No. One notable alternative is the URL specification maintained by the [World Wide Web Consortium][w3c].

**RFC 3986**, also known as the *Uniform Resource Identifier (URI): Generic Syntax* provides its own set of rules and guidelines for working with URLs.

> Is there any differences between RFC 3986 and WHATWG?

It's worth noting that the WHATWG and the W3C URL specification have some
differences and have evolved separately. The WHATWG specification has been
widely implemented by all web browsers, while the W3C specification is used as
a reference by various web-related standards and technologies, such as cURL.

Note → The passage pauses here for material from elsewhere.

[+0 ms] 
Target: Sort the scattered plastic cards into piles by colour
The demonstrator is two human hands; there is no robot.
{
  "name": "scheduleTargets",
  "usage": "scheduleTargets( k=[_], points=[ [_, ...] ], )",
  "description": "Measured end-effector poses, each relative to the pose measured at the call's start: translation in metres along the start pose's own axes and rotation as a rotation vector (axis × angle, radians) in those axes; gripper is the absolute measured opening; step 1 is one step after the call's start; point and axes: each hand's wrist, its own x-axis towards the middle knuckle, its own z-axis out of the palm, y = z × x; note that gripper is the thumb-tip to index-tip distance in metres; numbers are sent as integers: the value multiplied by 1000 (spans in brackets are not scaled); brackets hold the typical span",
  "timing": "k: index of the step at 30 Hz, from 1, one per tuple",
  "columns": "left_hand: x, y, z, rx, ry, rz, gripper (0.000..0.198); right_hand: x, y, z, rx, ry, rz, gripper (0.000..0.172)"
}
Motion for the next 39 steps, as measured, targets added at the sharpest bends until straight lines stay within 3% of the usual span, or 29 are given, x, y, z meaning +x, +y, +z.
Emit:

Both the WHATWG and W3C specifications are important references for web
developers and are widely followed in the industry. The choice of which
specification to follow may depend on factors such as browser support, specific
requirements of a project, or the recommendations of relevant standards
organizations.

> What is the meaning of WHATWG?

The term **WHATWG** stands for [Web Hypertext Application Technology Working
Group.][whatwg]. It is a community-driven organization that focuses on
developing and maintaining web standards. The WHATWG was initially formed in
response to the divergence between the World Wide Web Consortium (W3C) and the
browser vendors at the time, who felt that the W3C process was too slow to
address the evolving needs of web developers.

> What is the URL specification?

The WHATWG URL specification is a set of rules and guidelines for working
with URLs (Uniform Resource Locators) in web applications. URL is a
standardized way to identify and locate resources on the internet, such as
web pages, images, or files. The specification provides a detailed definition
of the URL syntax, parsing algorithms, and methods for manipulating URLs.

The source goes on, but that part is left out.